** Problem details **
Look below for the line containing "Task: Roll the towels". Write out that line and the rest through the last one, exactly as they appear, but without pictures.

** The data **
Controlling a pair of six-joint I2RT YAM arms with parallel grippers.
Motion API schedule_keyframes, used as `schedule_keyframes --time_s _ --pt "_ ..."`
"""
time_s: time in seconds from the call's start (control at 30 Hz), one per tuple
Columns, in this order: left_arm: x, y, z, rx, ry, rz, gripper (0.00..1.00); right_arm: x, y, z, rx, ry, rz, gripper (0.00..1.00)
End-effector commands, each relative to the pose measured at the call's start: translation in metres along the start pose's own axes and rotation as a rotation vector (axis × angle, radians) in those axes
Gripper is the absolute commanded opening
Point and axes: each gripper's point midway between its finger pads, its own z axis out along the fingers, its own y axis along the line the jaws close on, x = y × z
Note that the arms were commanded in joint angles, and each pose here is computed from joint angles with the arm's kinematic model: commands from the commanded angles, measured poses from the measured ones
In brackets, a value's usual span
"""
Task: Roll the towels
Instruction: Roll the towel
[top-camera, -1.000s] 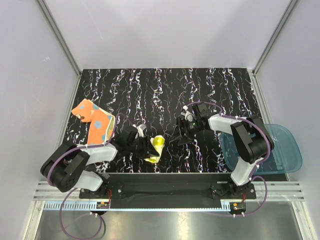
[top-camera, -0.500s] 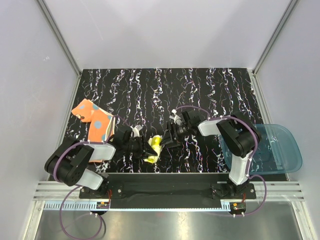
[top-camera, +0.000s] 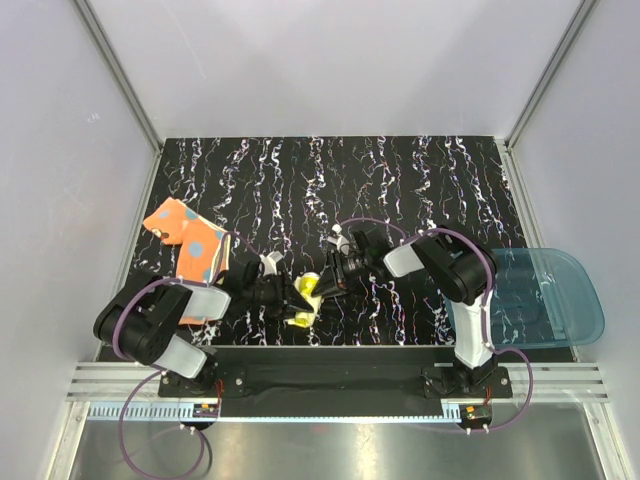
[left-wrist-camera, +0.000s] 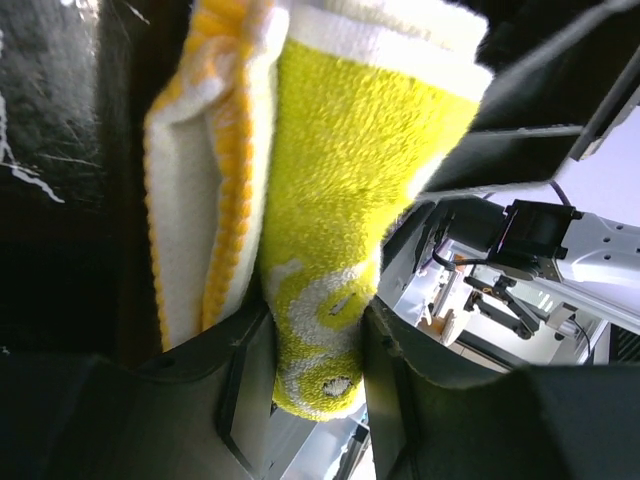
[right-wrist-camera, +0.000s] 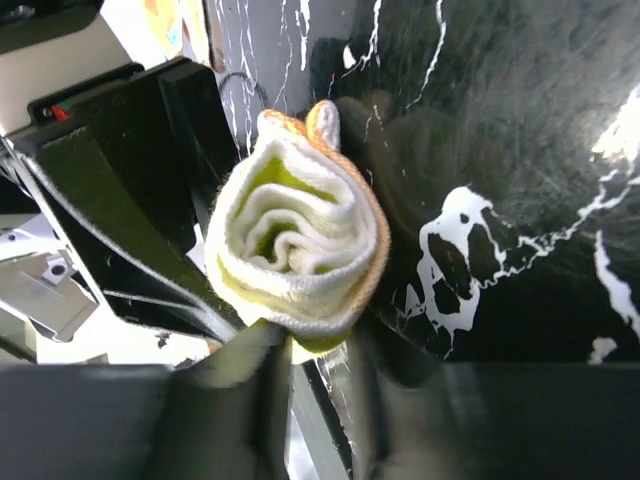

** Result for this exercise **
Task: Roll the towels
Instruction: Roll the towel
[top-camera, -1.000s] 
[top-camera, -0.500s] 
[top-camera, +0.000s] 
[left-wrist-camera, +0.000s] 
[right-wrist-camera, +0.000s] 

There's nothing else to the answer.